Romania cuts rate 25 bps on lower inflation forecast

 Romania's central bank cut its policy rate by 25 basis points to 3.25 percent after its latest quarterly inflation report showed that inflation would be significantly lower than expected in May, with the rate now seen below the central bank's midpoint target until mid-2015.
    The National Bank of Romania (NBR), which froze rates in March after six consecutive rate reductions, now forecasts annual inflation of 2.2 percent by the end of 2014, down from its previous forecast of 3.3 percent, and 3.0 percent by end-2015, down from 3.3 percent.
    Average inflation for 2014 is now forecast at 1.4 percent and 2.4 percent in 2015, below the central bank's target of 2.5 percent, plus/minus one percentage point.
    Romania's headline inflation rate fell to a new historic low of 0.66 percent in June from 0.94 percent in May and 1.55 percent in December, with the annual average down from 1.7 percent from May's 2.1 percent.
    Behind the fall in inflation were several one-off factors, such as volatile food prices, a nominal appreciation of the leu currency, import prices that reflect subdue euro area inflation, along with the persistent impact of the negative output gap and a decline in inflation expectations, NBR said.

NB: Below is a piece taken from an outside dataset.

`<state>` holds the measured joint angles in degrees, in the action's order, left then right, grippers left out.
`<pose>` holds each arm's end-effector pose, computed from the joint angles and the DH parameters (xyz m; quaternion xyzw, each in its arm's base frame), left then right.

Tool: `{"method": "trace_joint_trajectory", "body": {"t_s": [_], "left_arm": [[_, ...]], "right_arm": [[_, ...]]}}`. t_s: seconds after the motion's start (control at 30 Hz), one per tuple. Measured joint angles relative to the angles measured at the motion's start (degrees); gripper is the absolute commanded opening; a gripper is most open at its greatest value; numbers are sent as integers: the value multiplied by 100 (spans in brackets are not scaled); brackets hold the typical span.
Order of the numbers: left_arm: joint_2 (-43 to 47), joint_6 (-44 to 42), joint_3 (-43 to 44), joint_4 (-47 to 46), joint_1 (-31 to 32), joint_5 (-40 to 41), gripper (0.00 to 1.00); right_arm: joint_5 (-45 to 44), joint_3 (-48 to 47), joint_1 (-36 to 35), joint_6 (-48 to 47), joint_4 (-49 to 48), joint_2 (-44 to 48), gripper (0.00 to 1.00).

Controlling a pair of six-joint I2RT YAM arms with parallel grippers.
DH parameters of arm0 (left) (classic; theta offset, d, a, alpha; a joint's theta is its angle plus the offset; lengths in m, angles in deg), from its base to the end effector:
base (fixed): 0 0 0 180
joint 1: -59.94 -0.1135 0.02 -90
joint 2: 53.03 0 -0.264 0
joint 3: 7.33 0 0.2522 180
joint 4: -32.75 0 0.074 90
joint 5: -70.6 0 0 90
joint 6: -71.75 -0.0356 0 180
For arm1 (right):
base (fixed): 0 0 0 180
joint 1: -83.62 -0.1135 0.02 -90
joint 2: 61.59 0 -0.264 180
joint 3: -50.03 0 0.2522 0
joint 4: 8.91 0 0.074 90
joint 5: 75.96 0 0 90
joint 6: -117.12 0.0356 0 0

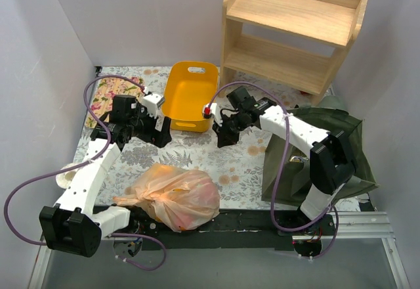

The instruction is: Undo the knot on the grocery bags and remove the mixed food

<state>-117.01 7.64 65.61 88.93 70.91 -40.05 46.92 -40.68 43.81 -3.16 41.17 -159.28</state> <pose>0.2197 -0.0554 0.3113 -0.0541 0.9168 -0.2718 0.2876 0.2658 0.2467 0.2573 -0.5938 0.7069 0.2930 0.2484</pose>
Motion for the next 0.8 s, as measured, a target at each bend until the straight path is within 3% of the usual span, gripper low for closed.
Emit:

    Based on the European Union's Harmonised Index of Consumer Prices (HICP), Romania's inflation rate fell to 1.5 percent in June from 1.8 percent in May.

    As in previous months, the central bank said the main risks to its outlook stem from an increase in the volatility of capital flows to Romania in connection with a worsening of investors' risk aversion to emerging market economies from geopolitical tensions, the ongoing cross-border deleveraging and restructuring of some of Europe's banks, "as well as in the context of uncertainty surrounding the impact of possible monetary policy stance adjustments by major central banks worldwide."
    In addition to the cut in its monetary policy rate, the NBR also cut the rate on its Lombard lending facility to 6.25 percent from 6.50 percent and the deposit rate will be 0.25 percent.
    Romania's Gross Domestic Product expanded by 0.2 percent in the first quarter from the previous quarter for annual growth of 3.9 percent, down from 5.4 percent.
    Total credit extended to the private sector in Romania worsened in June due to a steeper decline in foreign currency lending whereas the increase in leu-denominated credit gained momentum and peaked at a five-year high, the central bank said.
    The share of foreign exchange loans in total credit narrowed further to 58 percent by the end of June from 62 percent in June 2013, helping improve the transmission of central bank policy.